Тимофей шел сквозь белую стену. В спину дул ветер, бросая в лицо колючую снежную крупу. Он прижимал к себе дочь, кутал ее полой тулупа, и чувствовал, как понемногу теплеют ее пальчики. Мешок муки давил на плечо приятной, надежной тяжестью. Жизнь. Целая жизнь в этом мешке.
Куда он шел? Наверное, в район. Или в соседнее село. Или в город — искать правду у новой власти. А может, дальше, на юг, к теплому морю, где не бывает таких страшных зим и таких голодных лет.
Он не знал. Знал только, что в сумке у него горсть пшена из того самого мешка, жена дожидается в пустой хате, которую надо отогреть и отмыть, и что завтра он снова сядет за рычаги своего «Фордзона», чтобы пахать землю. Потому что пока он пашет — он жив.
Эпилог. Шепот
Через месяц, когда сошел снег и река вскрылась окончательно, рыбаки нашли у излучины вздутые тела. Лошади, люди, даже псы — всех прибило к одному месту, спутав в жуткий клубок. Приехали активисты, походили, поахали, записали: «Утонули при попытке бегства с незаконно нажитым имуществом».
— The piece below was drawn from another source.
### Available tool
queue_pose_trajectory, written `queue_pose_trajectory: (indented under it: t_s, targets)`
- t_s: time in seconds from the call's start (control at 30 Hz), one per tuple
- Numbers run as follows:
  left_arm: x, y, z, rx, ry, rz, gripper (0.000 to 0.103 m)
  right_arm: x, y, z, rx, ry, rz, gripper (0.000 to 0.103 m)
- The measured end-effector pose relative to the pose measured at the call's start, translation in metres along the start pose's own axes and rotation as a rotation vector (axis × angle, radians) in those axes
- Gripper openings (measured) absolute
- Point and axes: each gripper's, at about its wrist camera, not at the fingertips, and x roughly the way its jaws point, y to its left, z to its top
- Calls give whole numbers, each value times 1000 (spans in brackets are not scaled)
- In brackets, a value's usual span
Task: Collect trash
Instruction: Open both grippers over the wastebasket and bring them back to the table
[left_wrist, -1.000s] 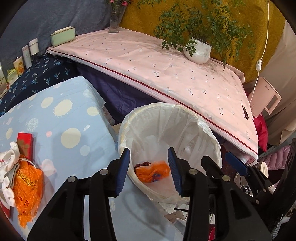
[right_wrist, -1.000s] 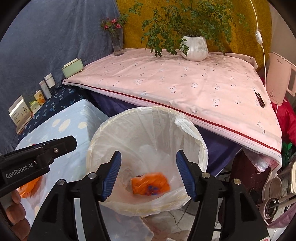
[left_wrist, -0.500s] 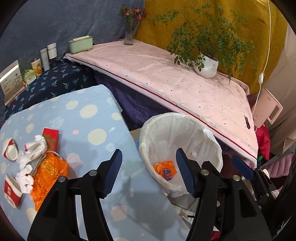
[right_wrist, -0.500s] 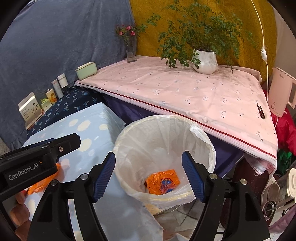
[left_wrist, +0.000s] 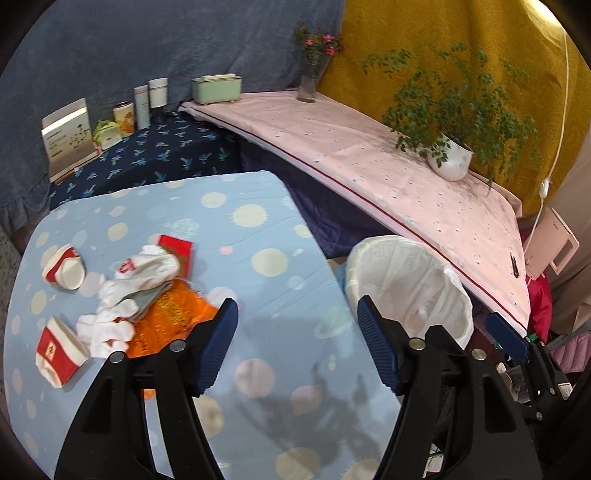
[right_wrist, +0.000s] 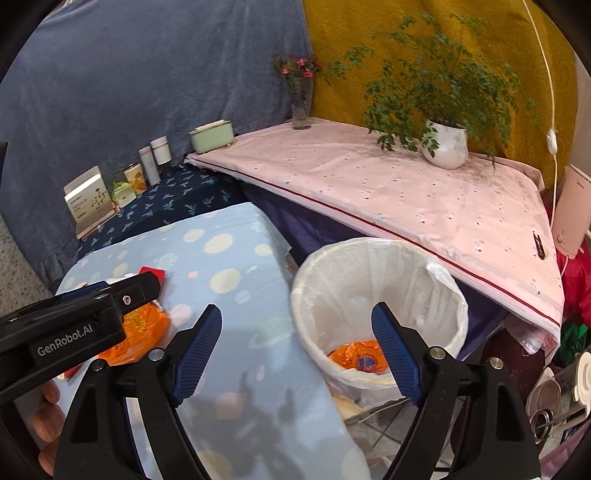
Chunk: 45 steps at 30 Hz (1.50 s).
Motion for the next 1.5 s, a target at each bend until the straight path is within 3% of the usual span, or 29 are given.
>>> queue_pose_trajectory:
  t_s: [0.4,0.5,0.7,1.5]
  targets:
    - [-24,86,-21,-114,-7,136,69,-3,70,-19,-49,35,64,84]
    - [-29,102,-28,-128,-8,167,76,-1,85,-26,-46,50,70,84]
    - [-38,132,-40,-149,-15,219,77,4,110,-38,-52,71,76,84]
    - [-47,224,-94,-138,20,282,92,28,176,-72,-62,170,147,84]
Тимофея никто не искал. А если и искали, то не нашли: метель замела все пути.
Старый дед Евсей, ковыляя мимо реки, остановился у полыньи, уже затянутой свежим льдом. Вода здесь, у берега, была прозрачная до самого дна, и дед, прищурив свой единственный глаз, увидел на глубине что-то круглое, темное. Чугунную голову, ушедшую в ил.
Он ничего не сказал. Только перекрестился и заковылял обратно. А вечером, сидя в избе у вдовой солдатки, которая поила его кипятком с мятой, обронил загадочную фразу:
— Лед-то, говорят, от тяжести проломился. От большой тяжести.
— От какой? — спросила солдатка, зябко кутаясь в платок.
— От грехов, — прошамкал дед и задул свечу. — От тяжести грехов, милая. И не человечьих тут рук дело. Тут сама земля не стерпела.
В трубе завывал ветер, и в его вое чудился бабам далекий, едва слышный звон — будто где-то глубоко под водой ударили в колокол. Но это, конечно, только казалось.
Ведь колоколов в селе больше не было.